Farooq creates instant artifacts—brand new objects that evoke the museological systems that collect, classify, and fetishize cultural belongings. They are organized meticulously and harmoniously, in the same way that a chord is an organized collection of notes played simultaneously. Farooq is inspired by Canadian philosopher, poet and musician Jan Zwicky, who draws upon musical theory to describe how lyric narrative means in a different way than how analytic language means. The poetic and text-based works in the exhibition are collaborations with American poet Jared Stanley. Farooq created the geometric monoprints in Twenty-Four Affections after coming out of somatic body movement meditation, at which point “an image would drop like a hen laying a golden egg.” On the other side of each print, Jared Stanley’s narrative text compositions act as fragmented museum labels, or an inner monologue of comments and questions. Next to a bold, profound poem is a scribbled question, “sounds good, but what does it mean?” This voice acts like a mosquito, a speculator, a critic, a jester.
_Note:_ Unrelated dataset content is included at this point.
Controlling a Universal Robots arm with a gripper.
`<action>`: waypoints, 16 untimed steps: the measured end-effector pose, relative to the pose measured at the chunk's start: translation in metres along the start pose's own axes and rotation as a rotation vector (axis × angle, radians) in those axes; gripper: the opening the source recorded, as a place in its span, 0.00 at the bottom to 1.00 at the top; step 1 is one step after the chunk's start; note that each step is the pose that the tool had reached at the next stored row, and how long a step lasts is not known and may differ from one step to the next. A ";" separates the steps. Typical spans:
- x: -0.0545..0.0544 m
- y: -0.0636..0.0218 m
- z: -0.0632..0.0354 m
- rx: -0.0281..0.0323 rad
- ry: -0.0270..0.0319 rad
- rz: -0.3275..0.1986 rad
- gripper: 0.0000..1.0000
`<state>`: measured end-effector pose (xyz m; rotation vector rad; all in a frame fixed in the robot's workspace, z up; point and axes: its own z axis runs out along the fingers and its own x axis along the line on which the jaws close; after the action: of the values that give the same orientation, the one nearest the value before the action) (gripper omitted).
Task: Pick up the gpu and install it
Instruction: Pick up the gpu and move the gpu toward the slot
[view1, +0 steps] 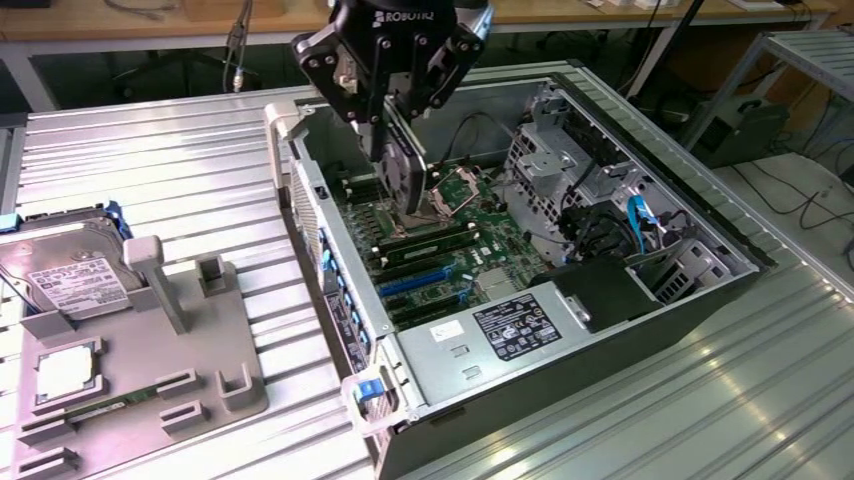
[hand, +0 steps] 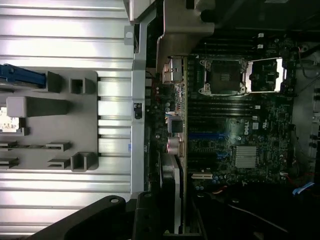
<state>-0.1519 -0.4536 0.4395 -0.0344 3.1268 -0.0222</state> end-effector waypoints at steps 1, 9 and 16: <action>-0.002 -0.0001 0.0001 0.0000 0.0000 0.000 0.28; -0.022 -0.0005 0.0012 -0.0001 0.0000 0.000 0.28; -0.038 -0.0008 0.0021 -0.0001 0.0000 0.000 0.28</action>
<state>-0.1134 -0.4536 0.4380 -0.0348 3.1268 -0.0221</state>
The prints are suspended between glass in the middle of the gallery so there is no front or back, and a network of words connects the entire gallery.
Farooq’s film The Museum Visits a Therapist was co-created with Mirjam Linschooten, and features a conversation between a personified museum and a therapist, referencing the sounds and visuals of EMDR-treatment. The video footage shows conservators handling the bisj poles of the Asmat people of Papua held in Amsterdam’s Tropenmuseum, which translates to the Tropics Museum, but before 1949 it was known as the Colonial Museum. The therapist asks whether the museum agrees or disagrees with a series of statements:
“Losing an object feels like losing a part of me.”
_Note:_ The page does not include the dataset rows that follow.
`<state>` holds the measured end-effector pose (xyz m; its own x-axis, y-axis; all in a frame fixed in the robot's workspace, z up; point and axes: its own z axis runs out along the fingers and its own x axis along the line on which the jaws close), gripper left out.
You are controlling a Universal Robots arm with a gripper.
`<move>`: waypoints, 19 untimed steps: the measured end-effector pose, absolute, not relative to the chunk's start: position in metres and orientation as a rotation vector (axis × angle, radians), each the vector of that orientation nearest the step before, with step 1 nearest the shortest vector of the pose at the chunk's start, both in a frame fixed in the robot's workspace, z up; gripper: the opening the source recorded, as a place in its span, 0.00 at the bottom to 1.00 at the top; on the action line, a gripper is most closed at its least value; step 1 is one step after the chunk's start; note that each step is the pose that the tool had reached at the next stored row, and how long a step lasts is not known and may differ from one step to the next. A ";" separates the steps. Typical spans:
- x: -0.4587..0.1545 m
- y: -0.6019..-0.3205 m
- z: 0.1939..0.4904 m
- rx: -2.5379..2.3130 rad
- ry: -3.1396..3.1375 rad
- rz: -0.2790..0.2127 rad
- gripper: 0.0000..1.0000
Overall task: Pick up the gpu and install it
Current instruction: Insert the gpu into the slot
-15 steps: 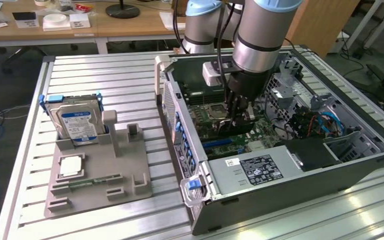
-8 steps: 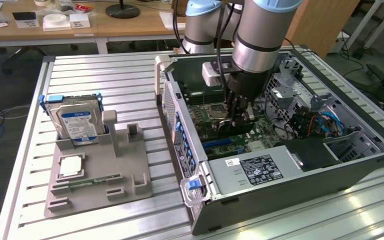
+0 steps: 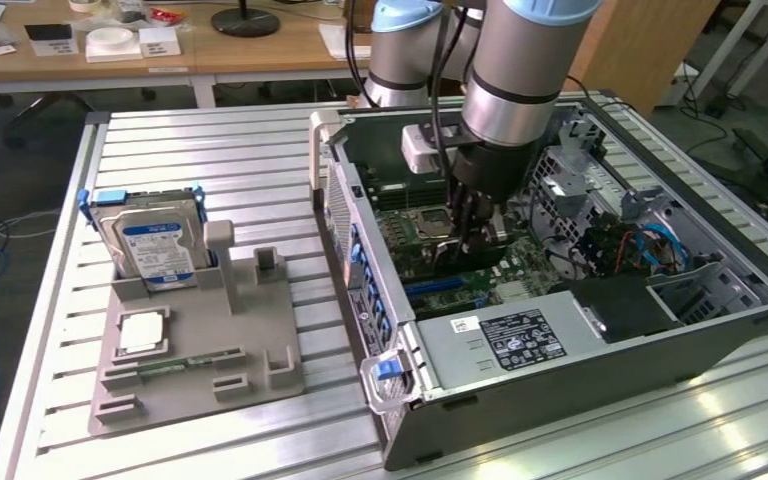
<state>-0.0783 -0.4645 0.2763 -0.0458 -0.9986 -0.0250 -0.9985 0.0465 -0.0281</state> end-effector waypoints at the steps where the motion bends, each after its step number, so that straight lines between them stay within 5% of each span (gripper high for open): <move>1: -0.079 -0.464 0.276 -2.143 2.245 -0.005 0.27; 19: -0.082 -0.465 0.263 -2.145 2.246 -0.007 0.27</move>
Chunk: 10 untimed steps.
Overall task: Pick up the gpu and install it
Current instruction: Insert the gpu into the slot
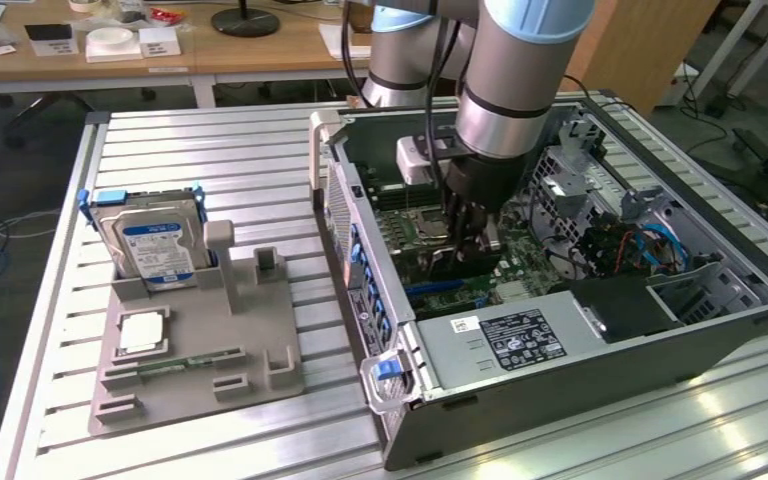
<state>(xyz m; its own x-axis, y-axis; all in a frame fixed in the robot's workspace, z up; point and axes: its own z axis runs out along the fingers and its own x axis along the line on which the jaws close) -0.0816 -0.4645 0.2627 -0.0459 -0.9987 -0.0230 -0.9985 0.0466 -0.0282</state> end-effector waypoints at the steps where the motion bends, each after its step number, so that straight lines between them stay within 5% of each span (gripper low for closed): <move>1: -0.082 -0.464 0.261 -2.145 2.246 -0.007 0.27; 10: -0.082 -0.464 0.257 -2.145 2.246 -0.008 0.27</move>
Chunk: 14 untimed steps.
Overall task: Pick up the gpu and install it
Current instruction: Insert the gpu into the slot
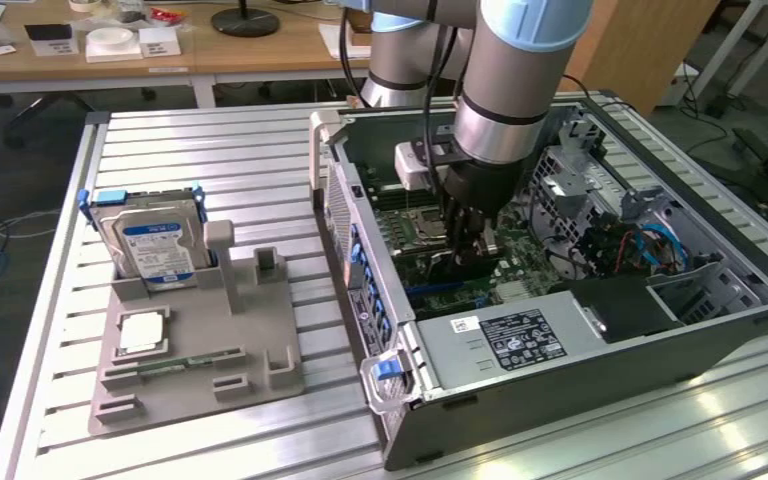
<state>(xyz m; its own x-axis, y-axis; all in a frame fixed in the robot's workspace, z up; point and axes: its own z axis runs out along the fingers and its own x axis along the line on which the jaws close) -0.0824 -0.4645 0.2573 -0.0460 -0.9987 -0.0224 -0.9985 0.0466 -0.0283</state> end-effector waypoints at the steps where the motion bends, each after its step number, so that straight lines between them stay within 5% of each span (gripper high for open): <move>1: -0.082 -0.464 0.257 -2.145 2.247 -0.008 0.27; 14: -0.079 -0.465 0.256 -2.155 2.257 0.004 0.27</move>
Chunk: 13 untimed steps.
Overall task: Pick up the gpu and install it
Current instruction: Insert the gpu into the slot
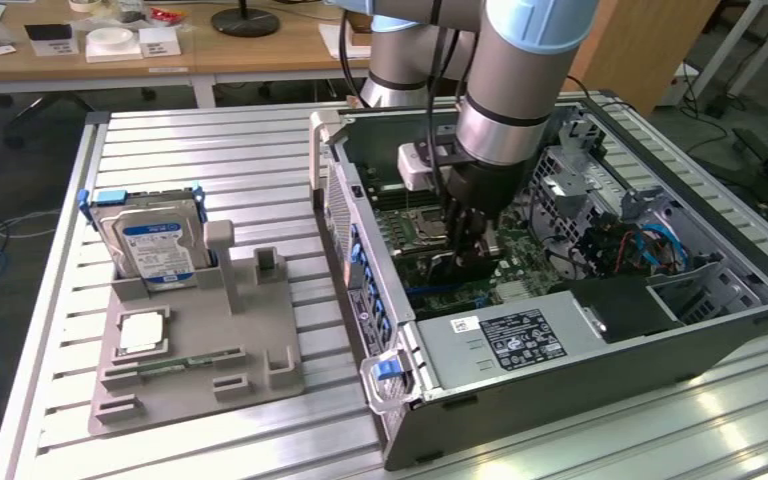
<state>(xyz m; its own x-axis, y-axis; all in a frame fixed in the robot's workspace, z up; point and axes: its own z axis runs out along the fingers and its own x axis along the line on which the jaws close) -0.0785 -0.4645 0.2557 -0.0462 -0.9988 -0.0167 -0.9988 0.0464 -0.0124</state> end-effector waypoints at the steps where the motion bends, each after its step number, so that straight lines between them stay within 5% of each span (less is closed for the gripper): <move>1: -0.078 -0.465 0.256 -2.156 2.259 0.007 0.27; 13: -0.078 -0.464 0.255 -2.156 2.258 0.006 0.27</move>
<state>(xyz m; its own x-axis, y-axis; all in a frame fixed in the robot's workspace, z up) -0.0785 -0.4645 0.2551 -0.0459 -0.9988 -0.0166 -0.9989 0.0461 -0.0107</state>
“I collect things I don’t need.”
“Agree… or no, disagree.”
The museum describes the nightmares he’s experienced since his mission trips in New Guinea, embodying the donor who looted the cultural belongings. The voice of the museum is intentionally ambiguous, reflecting a lack of persona, direction, or ethic. The neutral voice of the institution slips, quickly becoming the personification of his stakeholders. The last frame of the film is the trembling hand of a conservator, holding a beaded doll. The narrator says, “From this fracture comes a century of arranging through polite gloved hands. The rifle is turned into an awl, but the hand still shakes.”
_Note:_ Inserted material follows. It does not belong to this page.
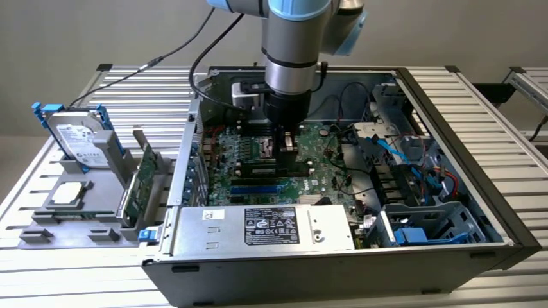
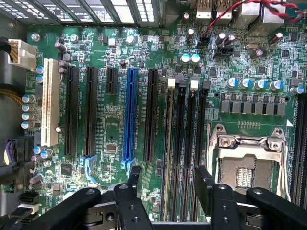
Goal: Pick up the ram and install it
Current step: 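Insert the ram into the slot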
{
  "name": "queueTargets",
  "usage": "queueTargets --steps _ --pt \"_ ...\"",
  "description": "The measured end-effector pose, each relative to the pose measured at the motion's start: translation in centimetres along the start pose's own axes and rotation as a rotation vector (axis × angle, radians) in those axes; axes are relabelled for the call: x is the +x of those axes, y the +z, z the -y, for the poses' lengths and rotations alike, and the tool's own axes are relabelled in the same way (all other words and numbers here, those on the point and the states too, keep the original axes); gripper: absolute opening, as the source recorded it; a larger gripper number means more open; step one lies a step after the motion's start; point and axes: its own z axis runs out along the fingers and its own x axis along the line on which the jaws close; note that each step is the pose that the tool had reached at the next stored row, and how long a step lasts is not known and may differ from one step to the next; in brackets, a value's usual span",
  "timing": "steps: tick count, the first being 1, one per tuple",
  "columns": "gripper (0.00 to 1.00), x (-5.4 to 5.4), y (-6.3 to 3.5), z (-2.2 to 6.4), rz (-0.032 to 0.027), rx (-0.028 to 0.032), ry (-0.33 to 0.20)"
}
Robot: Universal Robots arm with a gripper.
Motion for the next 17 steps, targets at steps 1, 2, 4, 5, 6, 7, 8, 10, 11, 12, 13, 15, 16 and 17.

The tremble that runs through the gallery in my mind connects many small tremors into one larger wave. One of Jared Stanley’s text fragments says, “a wobble, an ooze, then it / all goes up in wildfire smoke.” Another says, “Your fingers quiver / you’ve agreed to life.” By contrast, Farooq described Sarah Prosper’s performance saying, “it was done with such intention, care, deliberateness.” Somehow the tremors of uncertainty and the deliberateness co-exist and don’t compete with one another. When the room shakes in my mind, nothing breaks.